* [WHAT YOU ARE ASKED TO DO]:
Would you extract the whole listing below and retype it exactly?

* [PROVIDED DATA]:
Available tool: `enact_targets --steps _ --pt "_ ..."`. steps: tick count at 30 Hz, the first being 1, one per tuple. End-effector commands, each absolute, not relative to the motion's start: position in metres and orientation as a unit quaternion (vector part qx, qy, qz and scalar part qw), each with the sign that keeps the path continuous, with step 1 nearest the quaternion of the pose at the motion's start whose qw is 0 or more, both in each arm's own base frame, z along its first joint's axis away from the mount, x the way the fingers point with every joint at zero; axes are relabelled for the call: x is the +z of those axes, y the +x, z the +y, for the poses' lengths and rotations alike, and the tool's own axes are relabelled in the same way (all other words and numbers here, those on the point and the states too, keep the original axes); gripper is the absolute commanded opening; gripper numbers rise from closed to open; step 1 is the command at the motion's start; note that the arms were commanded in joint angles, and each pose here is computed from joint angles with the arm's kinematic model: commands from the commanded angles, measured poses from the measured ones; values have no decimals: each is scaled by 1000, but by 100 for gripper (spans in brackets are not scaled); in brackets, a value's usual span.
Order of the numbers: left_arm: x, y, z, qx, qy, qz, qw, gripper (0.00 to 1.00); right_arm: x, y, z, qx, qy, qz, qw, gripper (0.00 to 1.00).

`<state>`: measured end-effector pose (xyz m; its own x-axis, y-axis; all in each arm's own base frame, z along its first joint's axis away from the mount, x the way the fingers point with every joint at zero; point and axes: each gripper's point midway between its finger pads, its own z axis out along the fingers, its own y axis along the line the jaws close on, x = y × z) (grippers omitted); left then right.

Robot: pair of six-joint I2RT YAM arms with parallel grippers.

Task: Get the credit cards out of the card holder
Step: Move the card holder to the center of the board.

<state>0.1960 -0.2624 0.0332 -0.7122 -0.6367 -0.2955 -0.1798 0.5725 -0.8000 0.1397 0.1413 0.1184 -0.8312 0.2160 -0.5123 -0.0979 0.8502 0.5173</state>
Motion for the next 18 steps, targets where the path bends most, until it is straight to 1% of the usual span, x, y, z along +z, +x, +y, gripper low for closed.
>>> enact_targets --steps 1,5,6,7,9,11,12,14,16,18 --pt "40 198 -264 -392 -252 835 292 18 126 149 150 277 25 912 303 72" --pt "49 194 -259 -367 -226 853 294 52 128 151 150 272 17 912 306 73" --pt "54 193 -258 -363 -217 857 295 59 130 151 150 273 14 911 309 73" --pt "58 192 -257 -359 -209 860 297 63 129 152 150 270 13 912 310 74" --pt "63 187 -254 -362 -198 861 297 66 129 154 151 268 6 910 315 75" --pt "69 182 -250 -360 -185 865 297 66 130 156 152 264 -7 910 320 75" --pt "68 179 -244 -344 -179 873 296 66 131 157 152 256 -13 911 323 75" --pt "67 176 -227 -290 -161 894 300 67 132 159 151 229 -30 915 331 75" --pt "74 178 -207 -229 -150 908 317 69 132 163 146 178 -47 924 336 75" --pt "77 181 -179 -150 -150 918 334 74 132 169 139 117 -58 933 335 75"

* [RESULT OF THE TASK]:
Available tool: `enact_targets --steps _ --pt "_ ..."`. steps: tick count at 30 Hz, the first being 1, one per tuple. End-effector commands, each absolute, not relative to the motion's start: position in metres and orientation as a unit quaternion (vector part qx, qy, qz and scalar part qw), each with the sign that keeps the path continuous, with step 1 nearest the quaternion of the pose at the motion's start whose qw is 0 or more, both in each arm's own base frame, z along its first joint's axis away from the mount, x the way the fingers point with every joint at zero; axes are relabelled for the call: x is the +z of those axes, y the +x, z the +y, for the poses' lengths and rotations alike, and the tool's own axes are relabelled in the same way (all other words and numbers here, those on the point and the states too, keep the original axes); gripper is the absolute commanded opening; gripper numbers rise from closed to open; step 1 is the command at the motion's start; note that the arms were commanded in joint angles, and each pose here is computed from joint angles with the arm's kinematic model: commands from the commanded angles, measured poses from the measured ones; values have no decimals: each is scaled by 1000, but by 100 for gripper (spans in brackets are not scaled); in brackets, a value's usual span.
Order of the numbers: left_arm: x, y, z, qx, qy, qz, qw, gripper (0.00 to 1.00); right_arm: x, y, z, qx, qy, qz, qw, gripper (0.00 to 1.00).

`<state>`: measured end-effector pose (xyz m; its own x-axis, y-axis; all in each arm's own base frame, z along its first joint's axis away from the mount, x the way the fingers point with every joint at zero; point and axes: each gripper's point midway between its finger pads, its own z axis out along the fingers, its own y axis along the line the jaws close on, x = y × z) (grippers omitted); left then right.

Robot: pair of six-joint I2RT YAM arms with parallel grippers.

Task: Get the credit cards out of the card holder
Step: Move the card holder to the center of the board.

<state>0.1960 -0.2624 0.0332 -0.7122 -0.6367 -0.2955 -0.1798 0.5725 -0.8000 0.1397 0.1413 0.1184 -0.8312 0.2160 -0.5123 -0.0979 0.8502 0.5173</state>
Motion for the next 18 steps, targets where the path bends most, until it is straight to 1% of the usual span, x, y, z along +z, +x, +y, gripper low for closed.
>>> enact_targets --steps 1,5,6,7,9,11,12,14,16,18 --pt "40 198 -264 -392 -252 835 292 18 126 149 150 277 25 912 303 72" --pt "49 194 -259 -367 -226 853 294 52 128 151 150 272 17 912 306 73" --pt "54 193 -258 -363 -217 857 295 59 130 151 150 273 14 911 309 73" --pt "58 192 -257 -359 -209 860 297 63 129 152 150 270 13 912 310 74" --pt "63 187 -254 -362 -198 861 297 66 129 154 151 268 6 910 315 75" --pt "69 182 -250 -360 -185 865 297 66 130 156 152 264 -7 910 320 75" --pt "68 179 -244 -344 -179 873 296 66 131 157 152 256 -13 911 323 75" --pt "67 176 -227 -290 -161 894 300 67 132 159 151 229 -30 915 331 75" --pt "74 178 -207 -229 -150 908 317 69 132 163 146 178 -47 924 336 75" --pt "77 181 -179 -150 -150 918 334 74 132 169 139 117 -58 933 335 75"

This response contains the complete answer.